The cholinesterase inhibitor rivastigmine is approved for the symptomatic treatment of mild to moderate Alzheimer's disease (AD). This exploratory, hypothesis-forming analysis assessed response to rivastigmine according to severity of dementia at baseline.
This was a retrospective analysis of a large randomized, placebo-controlled trial (ENA713D2320). AD patients treated with 9.5 mg/24 h rivastigmine patch, 17.4 mg/24 h rivastigmine patch, rivastigmine capsule (12 mg/day), or placebo were stratified according to baseline Mini-Mental State Examination (MMSE) scores: ≥7 to ≤12 (severe disease), ≥13 to ≤15 (moderately severe), ≥16 to ≤18 (moderate), or ≥19 to ≤25 (mild to moderate). Changes from baseline at Week 24 on Alzheimer's Disease Assessment Scale-cognitive subscale (ADAS-cog), Alzheimer's Disease Cooperative Study-Clinical Global Impression of Change (ADCS-CGIC), and Alzheimer's Disease Cooperative Study-Activities of Daily Living (ADCS-ADL) were assessed.

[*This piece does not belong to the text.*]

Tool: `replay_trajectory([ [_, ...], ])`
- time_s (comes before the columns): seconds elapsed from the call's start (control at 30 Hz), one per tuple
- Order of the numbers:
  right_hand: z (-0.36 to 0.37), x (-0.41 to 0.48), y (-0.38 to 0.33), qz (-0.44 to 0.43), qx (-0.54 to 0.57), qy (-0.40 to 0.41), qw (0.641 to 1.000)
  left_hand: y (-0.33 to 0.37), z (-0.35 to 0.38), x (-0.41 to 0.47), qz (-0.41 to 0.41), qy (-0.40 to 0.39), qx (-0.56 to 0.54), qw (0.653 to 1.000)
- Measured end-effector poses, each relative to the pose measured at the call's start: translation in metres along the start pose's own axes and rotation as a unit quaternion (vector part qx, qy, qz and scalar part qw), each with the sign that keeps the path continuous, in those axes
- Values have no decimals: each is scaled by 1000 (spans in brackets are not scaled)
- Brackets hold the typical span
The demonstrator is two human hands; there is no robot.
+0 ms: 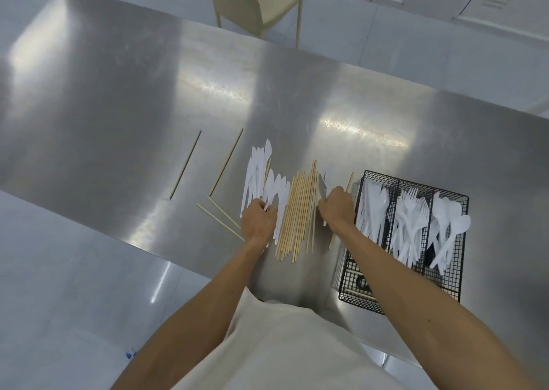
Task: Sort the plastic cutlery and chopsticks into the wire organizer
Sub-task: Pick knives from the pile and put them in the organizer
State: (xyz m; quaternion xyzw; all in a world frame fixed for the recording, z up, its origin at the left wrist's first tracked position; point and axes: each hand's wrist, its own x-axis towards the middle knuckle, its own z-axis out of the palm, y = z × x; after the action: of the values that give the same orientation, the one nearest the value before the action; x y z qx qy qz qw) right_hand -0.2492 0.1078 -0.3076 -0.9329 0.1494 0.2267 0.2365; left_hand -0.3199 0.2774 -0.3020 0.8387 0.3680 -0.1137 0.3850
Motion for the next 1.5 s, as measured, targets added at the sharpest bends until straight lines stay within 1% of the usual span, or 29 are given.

Based on baseline MMSE scores, 141, 228, 333, and 348 patients had severe, moderately severe, moderate, and mild to moderate dementia. Worsening of ADAS-cog, ADCS-CGIC, and ADCS-ADL scores in patients receiving placebo were greater in patients with more severe dementia. Significant improvements versus placebo were seen with rivastigmine patch and/or capsule on ADAS-cog, ADCS-CGIC, and ADCS-ADL scores in patients with severe, moderately severe, and moderate AD (all p < 0.05). However, no significant improvements were seen in rivastigmine-treated patients with mild to moderate AD.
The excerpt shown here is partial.